» **Required action**: Transcribe exactly everything in the data below from the line containing "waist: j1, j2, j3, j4" down to the line containing "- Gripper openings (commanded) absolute", both lines included and nothing further.

» **Raw data**:
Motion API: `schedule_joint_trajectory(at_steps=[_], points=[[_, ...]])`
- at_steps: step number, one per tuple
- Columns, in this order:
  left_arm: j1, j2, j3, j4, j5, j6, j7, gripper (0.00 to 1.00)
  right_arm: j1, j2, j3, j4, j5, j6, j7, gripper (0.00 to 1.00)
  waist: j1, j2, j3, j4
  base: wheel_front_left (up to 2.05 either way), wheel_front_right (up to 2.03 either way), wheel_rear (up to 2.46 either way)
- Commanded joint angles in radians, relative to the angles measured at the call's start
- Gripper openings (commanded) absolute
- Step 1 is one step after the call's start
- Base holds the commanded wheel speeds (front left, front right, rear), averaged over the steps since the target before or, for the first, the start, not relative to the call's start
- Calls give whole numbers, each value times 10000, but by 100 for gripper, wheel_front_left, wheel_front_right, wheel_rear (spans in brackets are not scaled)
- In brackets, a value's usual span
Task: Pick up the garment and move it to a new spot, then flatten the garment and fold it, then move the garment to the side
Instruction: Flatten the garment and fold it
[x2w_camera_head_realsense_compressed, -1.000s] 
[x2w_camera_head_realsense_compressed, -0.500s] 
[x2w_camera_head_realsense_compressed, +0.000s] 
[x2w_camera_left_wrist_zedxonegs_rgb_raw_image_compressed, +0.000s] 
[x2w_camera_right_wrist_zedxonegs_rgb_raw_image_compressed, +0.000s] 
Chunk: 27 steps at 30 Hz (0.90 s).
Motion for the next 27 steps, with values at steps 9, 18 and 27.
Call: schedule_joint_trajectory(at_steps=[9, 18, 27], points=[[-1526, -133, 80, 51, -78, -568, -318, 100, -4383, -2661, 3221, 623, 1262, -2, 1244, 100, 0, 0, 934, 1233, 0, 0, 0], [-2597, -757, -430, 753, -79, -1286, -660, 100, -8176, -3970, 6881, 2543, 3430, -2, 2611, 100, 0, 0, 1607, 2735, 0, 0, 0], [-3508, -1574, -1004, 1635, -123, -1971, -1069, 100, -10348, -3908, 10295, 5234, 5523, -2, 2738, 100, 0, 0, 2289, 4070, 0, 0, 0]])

» **The completed task**:
  waist: j1, j2, j3, j4
  base: wheel_front_left (up to 2.05 either way), wheel_front_right (up to 2.03 either way), wheel_rear (up to 2.46 either way)
- Commanded joint angles in radians, relative to the angles measured at the call's start
- Gripper openings (commanded) absolute

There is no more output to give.